What to produce: The expected output is every entry, repeated exactly.

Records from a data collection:
....................

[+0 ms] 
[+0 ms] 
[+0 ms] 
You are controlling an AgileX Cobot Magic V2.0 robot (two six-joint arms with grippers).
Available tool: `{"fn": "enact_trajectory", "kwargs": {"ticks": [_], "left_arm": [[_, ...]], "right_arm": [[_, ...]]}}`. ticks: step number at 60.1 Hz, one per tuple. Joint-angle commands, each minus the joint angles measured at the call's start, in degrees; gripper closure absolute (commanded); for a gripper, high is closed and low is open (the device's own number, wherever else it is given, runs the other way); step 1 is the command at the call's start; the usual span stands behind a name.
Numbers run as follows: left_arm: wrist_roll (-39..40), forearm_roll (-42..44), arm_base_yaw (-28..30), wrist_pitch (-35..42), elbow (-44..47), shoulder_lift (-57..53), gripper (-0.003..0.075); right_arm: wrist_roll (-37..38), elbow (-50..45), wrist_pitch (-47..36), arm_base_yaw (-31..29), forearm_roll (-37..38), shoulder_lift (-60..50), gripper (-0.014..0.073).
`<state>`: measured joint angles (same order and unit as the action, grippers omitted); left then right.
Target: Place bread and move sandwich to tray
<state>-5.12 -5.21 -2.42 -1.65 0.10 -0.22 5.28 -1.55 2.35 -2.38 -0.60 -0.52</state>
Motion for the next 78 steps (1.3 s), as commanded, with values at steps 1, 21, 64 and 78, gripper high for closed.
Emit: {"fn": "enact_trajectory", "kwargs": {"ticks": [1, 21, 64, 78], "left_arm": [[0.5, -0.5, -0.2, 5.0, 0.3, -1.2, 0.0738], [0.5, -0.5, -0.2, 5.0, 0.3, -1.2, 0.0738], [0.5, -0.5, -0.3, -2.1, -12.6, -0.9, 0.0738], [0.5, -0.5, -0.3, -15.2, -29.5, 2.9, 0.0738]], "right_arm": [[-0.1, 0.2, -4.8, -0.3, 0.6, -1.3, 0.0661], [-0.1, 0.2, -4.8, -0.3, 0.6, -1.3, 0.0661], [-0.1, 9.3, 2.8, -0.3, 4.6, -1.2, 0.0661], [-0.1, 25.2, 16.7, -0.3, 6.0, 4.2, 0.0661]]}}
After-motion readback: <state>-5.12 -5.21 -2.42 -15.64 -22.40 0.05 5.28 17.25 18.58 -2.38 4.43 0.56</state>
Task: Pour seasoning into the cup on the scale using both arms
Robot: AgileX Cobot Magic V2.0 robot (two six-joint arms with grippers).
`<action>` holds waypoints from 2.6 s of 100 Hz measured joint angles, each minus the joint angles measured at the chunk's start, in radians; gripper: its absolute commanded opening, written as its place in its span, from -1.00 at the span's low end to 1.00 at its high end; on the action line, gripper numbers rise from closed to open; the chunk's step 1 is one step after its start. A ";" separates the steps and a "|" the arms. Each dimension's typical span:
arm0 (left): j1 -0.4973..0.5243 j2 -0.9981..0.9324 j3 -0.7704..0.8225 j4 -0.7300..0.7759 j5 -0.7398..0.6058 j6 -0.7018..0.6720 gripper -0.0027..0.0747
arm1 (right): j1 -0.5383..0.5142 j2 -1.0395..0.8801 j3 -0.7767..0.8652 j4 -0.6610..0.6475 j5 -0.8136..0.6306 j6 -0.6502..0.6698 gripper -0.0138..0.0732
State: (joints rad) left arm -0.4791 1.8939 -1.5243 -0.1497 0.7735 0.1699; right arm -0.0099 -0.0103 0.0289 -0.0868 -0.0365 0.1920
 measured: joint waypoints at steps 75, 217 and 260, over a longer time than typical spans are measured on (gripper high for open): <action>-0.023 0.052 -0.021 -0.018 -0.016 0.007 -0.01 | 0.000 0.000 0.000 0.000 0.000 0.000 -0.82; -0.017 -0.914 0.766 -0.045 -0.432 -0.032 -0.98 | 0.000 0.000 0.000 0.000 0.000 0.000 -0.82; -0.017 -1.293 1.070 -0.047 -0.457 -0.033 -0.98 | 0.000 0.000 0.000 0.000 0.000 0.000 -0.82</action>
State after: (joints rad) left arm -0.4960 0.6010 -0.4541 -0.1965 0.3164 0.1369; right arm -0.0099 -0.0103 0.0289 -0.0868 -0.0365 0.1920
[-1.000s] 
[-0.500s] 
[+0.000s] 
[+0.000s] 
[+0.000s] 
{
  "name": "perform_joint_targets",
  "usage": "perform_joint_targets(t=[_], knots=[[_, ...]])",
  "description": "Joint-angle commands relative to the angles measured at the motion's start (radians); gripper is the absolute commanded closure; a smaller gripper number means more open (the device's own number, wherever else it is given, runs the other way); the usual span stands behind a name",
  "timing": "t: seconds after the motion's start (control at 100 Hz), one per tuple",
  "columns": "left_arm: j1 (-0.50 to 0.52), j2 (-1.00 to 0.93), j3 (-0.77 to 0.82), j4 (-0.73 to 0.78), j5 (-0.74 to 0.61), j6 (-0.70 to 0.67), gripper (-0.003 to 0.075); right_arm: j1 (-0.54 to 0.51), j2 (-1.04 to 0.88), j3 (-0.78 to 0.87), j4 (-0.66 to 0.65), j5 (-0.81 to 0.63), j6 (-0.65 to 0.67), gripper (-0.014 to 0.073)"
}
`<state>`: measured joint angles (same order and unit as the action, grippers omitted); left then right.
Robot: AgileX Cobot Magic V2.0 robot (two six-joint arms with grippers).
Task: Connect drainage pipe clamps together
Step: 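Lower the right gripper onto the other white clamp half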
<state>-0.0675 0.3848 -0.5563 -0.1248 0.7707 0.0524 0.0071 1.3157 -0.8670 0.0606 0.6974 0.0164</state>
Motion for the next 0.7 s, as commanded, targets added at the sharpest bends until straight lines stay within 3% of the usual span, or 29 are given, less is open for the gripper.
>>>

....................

Response:
[+0 ms] 
[+0 ms] 
[+0 ms] 
You are controlling an AgileX Cobot Magic V2.0 robot (two six-joint arms with grippers).
Available tool: `{"fn": "enact_trajectory", "kwargs": {"ticks": [_], "left_arm": [[_, ...]], "right_arm": [[_, ...]]}}`. ticks: step number at 60.1 Hz, one per tuple. Joint-angle commands, each minus the joint angles measured at the call's start, in degrees; gripper closure absolute (commanded); for a gripper, high is closed and low is open (the device's own number, wherever else it is given, runs the other way); step 1 is the command at the call's start; the usual span stands behind a name.
Numbers run as follows: left_arm: wrist_roll (-39..40), forearm_roll (-42..44), arm_base_yaw (-28..30), wrist_pitch (-35..42), elbow (-44..47), shoulder_lift (-57..53), gripper (-0.003..0.075); right_arm: wrist_roll (-37..38), elbow (-50..45), wrist_pitch (-47..36), arm_base_yaw (-31..29), forearm_roll (-37..38), shoulder_lift (-60..50), gripper (-0.014..0.073).
`<state>`: measured joint angles (same order and unit as the action, grippers omitted); left then right.
Target: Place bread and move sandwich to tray
<state>-5.12 -5.21 -2.42 -1.65 0.10 -0.22 5.28 -1.55 2.35 -2.38 -0.60 -0.52</state>
Motion for the next 78 steps (1.3 s), as commanded, with values at steps 1, 21, 64 and 78, gripper high for closed.
Emit: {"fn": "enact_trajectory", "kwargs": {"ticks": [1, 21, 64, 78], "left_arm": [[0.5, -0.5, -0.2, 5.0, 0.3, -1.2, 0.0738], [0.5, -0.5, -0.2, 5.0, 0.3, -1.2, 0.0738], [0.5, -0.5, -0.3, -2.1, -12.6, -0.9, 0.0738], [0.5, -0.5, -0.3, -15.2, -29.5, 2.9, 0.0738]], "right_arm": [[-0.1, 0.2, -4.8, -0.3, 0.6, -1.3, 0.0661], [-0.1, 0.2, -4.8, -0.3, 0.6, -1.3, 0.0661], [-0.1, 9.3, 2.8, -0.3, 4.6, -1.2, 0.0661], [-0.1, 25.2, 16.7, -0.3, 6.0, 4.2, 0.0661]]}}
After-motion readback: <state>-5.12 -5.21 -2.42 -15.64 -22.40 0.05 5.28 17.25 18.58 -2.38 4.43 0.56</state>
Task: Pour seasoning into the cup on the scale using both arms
Robot: AgileX Cobot Magic V2.0 robot (two six-joint arms with grippers).
`<action>` holds waypoints from 2.6 s of 100 Hz measured joint angles, each minus the joint angles measured at the chunk's start, in radians; gripper: its absolute commanded opening, written as its place in its span, from -1.00 at the span's low end to 1.00 at its high end; on the action line, gripper numbers rise from closed to open; the chunk's step 1 is one step after its start. A ";" separates the steps and a "|" the arms. Each dimension's typical span:
arm0 (left): j1 -0.4973..0.5243 j2 -0.9981..0.9324 j3 -0.7704..0.8225 j4 -0.7300..0.7759 j5 -0.7398..0.6058 j6 -0.7018..0.6720 gripper -0.0027..0.0747
arm1 (right): j1 -0.5383..0.5142 j2 -1.0395..0.8801 j3 -0.7767..0.8652 j4 -0.6610..0.6475 j5 -0.8136..0.6306 j6 -0.6502..0.6698 gripper -0.0138..0.0732
State: (joints rad) left arm -0.4791 1.8939 -1.5243 -0.1497 0.7735 0.1699; right arm -0.0099 -0.0103 0.0289 -0.0868 -0.0365 0.1920
 measured: joint waypoints at steps 75, 217 and 260, over a longer time than typical spans are measured on (gripper high for open): <action>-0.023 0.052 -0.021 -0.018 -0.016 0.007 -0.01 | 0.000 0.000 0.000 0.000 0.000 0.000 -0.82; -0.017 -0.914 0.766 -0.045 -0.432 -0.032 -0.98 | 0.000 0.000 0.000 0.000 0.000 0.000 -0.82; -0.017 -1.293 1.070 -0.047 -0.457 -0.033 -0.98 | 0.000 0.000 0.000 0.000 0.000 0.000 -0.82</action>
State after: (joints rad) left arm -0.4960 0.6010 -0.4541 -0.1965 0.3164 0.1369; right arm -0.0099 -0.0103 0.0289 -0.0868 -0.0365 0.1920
[-1.000s] 
[-0.500s] 
[+0.000s] 
[+0.000s] 
[+0.000s] 
{
  "name": "perform_joint_targets",
  "usage": "perform_joint_targets(t=[_], knots=[[_, ...]])",
  "description": "Joint-angle commands relative to the angles measured at the motion's start (radians); gripper is the absolute commanded closure; a smaller gripper number means more open (the device's own number, wherever else it is given, runs the other way); the usual span stands behind a name",
  "timing": "t: seconds after the motion's start (control at 100 Hz), one per tuple",
  "columns": "left_arm: j1 (-0.50 to 0.52), j2 (-1.00 to 0.93), j3 (-0.77 to 0.82), j4 (-0.73 to 0.78), j5 (-0.74 to 0.61), j6 (-0.70 to 0.67), gripper (-0.003 to 0.075); right_arm: j1 (-0.54 to 0.51), j2 (-1.04 to 0.88), j3 (-0.78 to 0.87), j4 (-0.66 to 0.65), j5 (-0.81 to 0.63), j6 (-0.65 to 0.67), gripper (-0.014 to 0.073)"
}
`<state>`: measured joint angles (same order and unit as the action, grippers omitted); left then right.
Robot: AgileX Cobot Magic V2.0 robot (two six-joint arms with grippers).
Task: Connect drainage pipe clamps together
Step: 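Lower the right gripper onto the other white clamp half
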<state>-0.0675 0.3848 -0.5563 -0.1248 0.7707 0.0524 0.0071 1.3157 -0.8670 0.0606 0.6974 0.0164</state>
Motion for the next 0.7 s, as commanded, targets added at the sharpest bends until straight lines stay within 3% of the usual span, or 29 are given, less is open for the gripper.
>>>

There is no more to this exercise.